Les systèmes qui ont mis en place ces pratiques ont vu leurs taux d’abandon de traitement diminuer de 35 %. Les patients restent sous traitement. Leur santé s’améliore. Et les coûts baissent.
Et après ? Le futur des brevets
Les prochaines années vont être décisives. Plus de 45 biologiques vont perdre leur brevet d’ici 2028. Les biosimilaires vont devenir plus nombreux, plus abordables. La FDA accélère les approbations grâce à la nouvelle version de GDUFA III. Les lois comme le Inflation Reduction Act permettront à Medicare de négocier les prix de certains médicaments après expiration du brevet - à partir de 2026.

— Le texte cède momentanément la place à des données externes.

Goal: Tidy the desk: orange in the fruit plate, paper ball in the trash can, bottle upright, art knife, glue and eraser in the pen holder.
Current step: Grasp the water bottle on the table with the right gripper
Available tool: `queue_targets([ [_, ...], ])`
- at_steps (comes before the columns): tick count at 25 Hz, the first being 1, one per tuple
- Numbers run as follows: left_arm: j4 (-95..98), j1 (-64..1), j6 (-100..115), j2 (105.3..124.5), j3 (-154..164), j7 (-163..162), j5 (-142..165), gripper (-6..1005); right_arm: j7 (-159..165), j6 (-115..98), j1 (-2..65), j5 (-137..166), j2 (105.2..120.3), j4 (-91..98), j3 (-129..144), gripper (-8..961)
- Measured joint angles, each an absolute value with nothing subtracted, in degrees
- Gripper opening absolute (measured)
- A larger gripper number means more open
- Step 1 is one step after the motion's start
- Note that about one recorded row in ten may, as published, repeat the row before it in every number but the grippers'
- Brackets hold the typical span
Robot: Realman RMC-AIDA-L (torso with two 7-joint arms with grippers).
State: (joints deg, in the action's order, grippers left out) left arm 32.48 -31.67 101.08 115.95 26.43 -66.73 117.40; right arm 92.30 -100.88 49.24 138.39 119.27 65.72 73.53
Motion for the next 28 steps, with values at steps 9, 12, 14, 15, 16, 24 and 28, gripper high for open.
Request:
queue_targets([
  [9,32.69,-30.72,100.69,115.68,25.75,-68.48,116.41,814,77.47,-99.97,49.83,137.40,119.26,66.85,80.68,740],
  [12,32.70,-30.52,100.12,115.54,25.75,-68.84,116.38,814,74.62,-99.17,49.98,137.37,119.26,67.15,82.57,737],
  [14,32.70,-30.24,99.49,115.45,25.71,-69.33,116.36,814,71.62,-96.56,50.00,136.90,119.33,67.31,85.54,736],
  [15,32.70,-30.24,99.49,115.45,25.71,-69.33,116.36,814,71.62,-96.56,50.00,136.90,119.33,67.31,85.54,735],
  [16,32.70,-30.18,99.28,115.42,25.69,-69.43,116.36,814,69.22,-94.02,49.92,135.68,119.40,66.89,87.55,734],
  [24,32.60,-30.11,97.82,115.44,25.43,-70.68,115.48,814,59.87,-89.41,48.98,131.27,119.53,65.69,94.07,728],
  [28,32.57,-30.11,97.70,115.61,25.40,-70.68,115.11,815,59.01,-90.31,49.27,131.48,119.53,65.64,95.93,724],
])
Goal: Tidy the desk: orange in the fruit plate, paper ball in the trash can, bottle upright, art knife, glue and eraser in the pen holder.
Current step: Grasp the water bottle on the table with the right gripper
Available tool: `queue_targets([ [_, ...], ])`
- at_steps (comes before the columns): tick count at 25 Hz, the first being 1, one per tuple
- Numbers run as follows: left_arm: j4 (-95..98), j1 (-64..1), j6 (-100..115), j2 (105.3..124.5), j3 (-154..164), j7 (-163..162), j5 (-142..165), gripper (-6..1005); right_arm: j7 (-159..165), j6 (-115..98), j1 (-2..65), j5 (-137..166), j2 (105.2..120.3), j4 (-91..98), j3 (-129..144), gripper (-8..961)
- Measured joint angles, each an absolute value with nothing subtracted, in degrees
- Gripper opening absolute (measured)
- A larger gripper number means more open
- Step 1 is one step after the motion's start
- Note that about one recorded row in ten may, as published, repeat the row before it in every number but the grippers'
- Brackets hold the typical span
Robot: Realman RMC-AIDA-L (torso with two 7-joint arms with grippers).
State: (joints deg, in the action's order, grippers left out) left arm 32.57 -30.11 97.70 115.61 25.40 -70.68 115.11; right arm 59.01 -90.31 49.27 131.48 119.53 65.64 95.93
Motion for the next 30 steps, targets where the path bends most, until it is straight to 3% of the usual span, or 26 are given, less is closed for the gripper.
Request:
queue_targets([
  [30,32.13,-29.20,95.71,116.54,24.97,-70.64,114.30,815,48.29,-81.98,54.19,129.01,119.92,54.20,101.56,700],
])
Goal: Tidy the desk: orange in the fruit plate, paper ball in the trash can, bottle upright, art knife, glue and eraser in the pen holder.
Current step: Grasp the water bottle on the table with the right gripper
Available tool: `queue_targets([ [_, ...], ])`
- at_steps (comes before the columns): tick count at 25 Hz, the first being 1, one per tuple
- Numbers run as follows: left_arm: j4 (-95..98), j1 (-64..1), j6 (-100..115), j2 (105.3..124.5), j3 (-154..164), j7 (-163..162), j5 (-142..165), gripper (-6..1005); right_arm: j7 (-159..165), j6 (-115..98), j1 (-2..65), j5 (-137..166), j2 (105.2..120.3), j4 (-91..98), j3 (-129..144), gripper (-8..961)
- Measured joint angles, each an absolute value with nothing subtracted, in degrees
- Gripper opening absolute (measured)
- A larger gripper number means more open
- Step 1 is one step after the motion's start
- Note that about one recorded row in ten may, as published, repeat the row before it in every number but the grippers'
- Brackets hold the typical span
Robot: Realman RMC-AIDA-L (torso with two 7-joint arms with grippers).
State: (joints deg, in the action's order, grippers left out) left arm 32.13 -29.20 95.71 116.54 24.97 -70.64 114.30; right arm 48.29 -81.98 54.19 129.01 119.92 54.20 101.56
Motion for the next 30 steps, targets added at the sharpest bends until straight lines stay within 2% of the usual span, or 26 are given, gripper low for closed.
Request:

Mais les entreprises pharmaceutiques ne vont pas se laisser faire. Elles développent de nouvelles stratégies : thérapies géniques, médicaments personnalisés, formulations ultra-complexes. Leur objectif ? Créer de nouveaux brevets, même sur des versions très légères des anciens médicaments.
La bataille n’est pas finie. Mais ce qui est clair, c’est que la planification est la clé. Pour les patients, pour les médecins, pour les hôpitaux. Ce n’est pas une question de coûts. C’est une question de sécurité, de continuité des soins, et d’équité.